• _Task requirements_
Say how many lines in the records contain the string "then". Nothing but the number should be given.

• _Entries provided_
_ _ _ _ _ _ _

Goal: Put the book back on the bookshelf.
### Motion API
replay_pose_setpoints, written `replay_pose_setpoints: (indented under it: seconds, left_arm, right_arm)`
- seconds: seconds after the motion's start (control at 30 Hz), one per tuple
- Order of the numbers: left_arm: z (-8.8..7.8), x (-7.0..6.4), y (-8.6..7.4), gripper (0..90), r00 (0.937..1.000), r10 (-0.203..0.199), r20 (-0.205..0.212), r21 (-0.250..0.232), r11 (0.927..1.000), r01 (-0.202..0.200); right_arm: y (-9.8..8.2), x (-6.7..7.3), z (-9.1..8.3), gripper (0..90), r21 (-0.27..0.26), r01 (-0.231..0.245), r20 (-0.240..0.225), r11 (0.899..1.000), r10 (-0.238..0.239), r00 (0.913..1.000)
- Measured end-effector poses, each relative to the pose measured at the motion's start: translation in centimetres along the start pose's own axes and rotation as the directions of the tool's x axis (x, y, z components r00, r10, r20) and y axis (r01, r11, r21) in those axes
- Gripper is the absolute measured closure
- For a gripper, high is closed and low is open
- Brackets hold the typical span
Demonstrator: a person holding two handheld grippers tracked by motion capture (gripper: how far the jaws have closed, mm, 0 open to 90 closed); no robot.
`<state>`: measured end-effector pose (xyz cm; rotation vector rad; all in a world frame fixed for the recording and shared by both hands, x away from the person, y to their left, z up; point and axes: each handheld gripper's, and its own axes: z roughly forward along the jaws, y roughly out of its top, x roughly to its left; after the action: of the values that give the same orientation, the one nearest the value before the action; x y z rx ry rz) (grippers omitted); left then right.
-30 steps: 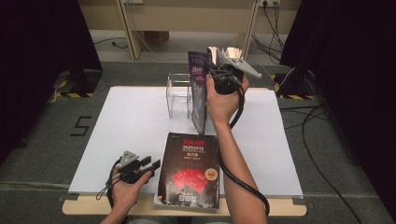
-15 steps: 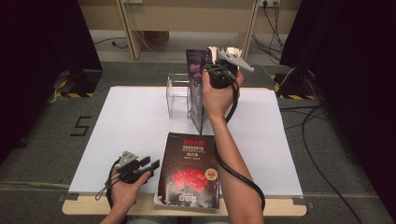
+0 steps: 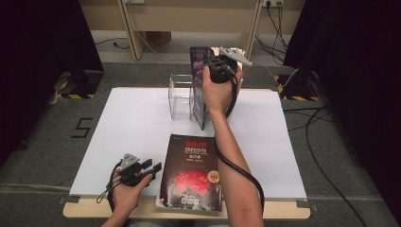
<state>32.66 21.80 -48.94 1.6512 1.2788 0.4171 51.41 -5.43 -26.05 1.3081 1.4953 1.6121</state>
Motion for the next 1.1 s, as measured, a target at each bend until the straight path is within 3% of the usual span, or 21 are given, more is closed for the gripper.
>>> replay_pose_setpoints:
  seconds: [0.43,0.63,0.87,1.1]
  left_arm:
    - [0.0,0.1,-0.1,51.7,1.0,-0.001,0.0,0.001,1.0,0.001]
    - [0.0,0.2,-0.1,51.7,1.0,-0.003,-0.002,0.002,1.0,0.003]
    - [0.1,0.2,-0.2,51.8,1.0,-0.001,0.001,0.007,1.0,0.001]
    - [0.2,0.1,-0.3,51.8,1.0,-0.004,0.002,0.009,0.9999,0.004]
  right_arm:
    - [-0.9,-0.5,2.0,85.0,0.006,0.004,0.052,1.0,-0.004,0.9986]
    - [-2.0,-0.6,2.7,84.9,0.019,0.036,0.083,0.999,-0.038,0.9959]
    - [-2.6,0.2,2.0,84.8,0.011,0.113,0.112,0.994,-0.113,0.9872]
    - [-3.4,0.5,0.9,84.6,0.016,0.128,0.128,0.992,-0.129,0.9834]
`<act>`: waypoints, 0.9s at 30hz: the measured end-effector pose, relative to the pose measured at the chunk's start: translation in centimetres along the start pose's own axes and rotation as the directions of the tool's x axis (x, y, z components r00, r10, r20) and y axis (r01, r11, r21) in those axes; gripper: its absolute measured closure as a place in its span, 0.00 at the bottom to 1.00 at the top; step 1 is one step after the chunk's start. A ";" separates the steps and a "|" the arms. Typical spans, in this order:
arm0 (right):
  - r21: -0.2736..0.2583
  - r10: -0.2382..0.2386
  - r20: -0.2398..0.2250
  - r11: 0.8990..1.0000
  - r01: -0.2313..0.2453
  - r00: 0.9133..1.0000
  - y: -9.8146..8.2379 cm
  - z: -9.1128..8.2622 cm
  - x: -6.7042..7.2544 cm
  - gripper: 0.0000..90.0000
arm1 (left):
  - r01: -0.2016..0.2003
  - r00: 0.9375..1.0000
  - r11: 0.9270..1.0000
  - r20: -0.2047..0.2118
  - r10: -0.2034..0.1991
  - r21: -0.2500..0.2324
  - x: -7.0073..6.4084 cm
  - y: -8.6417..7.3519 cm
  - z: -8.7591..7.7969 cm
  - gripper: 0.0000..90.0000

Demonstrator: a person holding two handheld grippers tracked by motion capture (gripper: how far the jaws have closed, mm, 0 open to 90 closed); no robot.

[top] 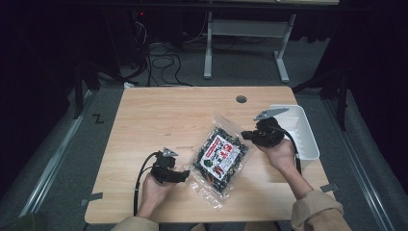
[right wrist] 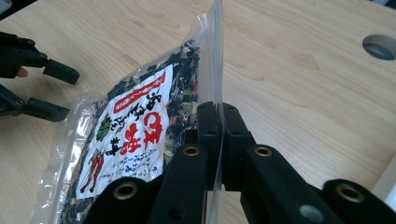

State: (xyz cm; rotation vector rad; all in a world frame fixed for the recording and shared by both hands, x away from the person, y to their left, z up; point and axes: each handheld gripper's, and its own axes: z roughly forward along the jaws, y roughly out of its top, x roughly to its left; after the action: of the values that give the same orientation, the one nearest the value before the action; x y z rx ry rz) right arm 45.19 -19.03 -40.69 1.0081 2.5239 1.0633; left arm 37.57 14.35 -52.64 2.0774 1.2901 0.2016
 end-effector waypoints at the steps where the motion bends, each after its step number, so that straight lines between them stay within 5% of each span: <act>1: 0.000 -0.005 0.002 1.000 0.005 1.000 0.2 -0.2 0.0 1.00 | 0.002 1.000 1.000 -0.002 -0.002 0.000 0.0 0.0 0.0 0.31; 13: -0.025 -0.098 0.050 0.995 0.100 0.994 3.4 -3.3 1.2 1.00 | 0.008 1.000 1.000 -0.011 -0.008 -0.001 0.0 -0.1 0.0 0.31; 27: -0.062 -0.151 0.077 0.986 0.155 0.986 6.0 -5.5 2.2 1.00 | 0.001 1.000 1.000 -0.019 -0.001 -0.007 0.0 -0.2 -0.2 0.32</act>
State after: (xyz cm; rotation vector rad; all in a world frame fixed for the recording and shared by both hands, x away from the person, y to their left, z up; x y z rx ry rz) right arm 44.20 -17.51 -32.46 0.8051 2.4458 1.0410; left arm 37.38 14.49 -52.63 2.0738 1.3003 0.2260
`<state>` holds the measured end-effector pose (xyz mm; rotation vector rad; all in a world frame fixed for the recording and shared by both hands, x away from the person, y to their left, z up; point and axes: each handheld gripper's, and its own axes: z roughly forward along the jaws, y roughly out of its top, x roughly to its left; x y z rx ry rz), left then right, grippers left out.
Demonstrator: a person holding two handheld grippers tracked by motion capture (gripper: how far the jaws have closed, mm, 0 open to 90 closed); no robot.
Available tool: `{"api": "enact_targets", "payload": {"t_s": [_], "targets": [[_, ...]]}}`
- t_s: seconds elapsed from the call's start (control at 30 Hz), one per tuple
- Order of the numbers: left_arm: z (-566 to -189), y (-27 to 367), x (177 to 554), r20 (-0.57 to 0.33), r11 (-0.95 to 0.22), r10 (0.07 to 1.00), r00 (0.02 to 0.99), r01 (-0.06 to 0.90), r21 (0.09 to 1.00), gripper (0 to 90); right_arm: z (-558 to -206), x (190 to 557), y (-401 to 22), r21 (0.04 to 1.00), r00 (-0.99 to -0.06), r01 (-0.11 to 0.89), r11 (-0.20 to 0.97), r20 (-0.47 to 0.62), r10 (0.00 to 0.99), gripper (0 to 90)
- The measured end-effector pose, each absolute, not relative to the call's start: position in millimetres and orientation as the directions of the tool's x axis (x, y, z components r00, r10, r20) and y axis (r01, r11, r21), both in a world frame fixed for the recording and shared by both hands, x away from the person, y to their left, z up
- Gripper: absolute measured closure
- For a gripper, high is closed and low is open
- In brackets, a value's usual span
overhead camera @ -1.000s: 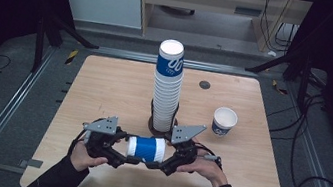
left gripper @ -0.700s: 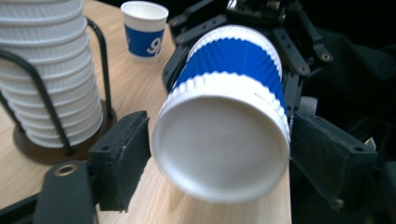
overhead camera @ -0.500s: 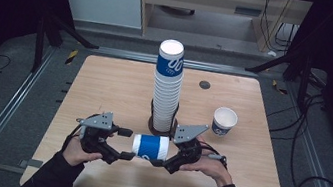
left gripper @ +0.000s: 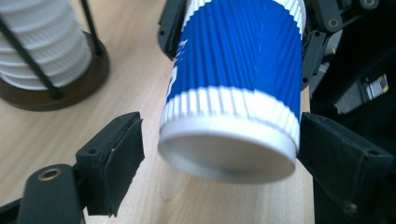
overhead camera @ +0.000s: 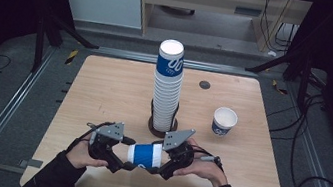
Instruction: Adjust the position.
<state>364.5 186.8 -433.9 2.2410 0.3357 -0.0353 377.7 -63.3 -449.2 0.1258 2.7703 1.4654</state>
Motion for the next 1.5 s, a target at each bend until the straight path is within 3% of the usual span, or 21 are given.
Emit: {"api": "enact_targets", "payload": {"t_s": [0.17,0.33,0.67,1.07,1.5], "targets": [[-440.6,177.5,361.6,-0.133,-0.660,0.199,0.971,0.233,0.714,15.6,-454.0,373.4,-55.2,0.805,-0.999,0.041,0.592,0.027,0.032,15.1],[-443.2,174.7,359.8,-0.154,-0.679,0.166,0.974,0.226,0.698,25.3,-455.9,371.9,-52.6,0.797,-0.999,0.036,0.603,0.030,0.019,15.0],[-443.9,177.4,362.0,-0.152,-0.679,0.172,0.973,0.229,0.698,26.6,-455.6,372.6,-53.5,0.802,-0.999,0.043,0.596,0.036,0.024,10.8],[-431.6,209.3,374.5,-0.153,-0.535,0.280,0.948,0.287,0.795,26.7,-431.3,384.9,-80.7,0.893,-0.982,0.123,0.432,0.048,0.181,7.6],[-420.2,209.7,367.8,-0.149,-0.431,0.258,0.955,0.252,0.867,26.7,-424.0,386.8,-88.9,0.925,-0.976,0.165,0.341,0.104,0.190,7.0]]}}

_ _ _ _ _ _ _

• _Final answer_
2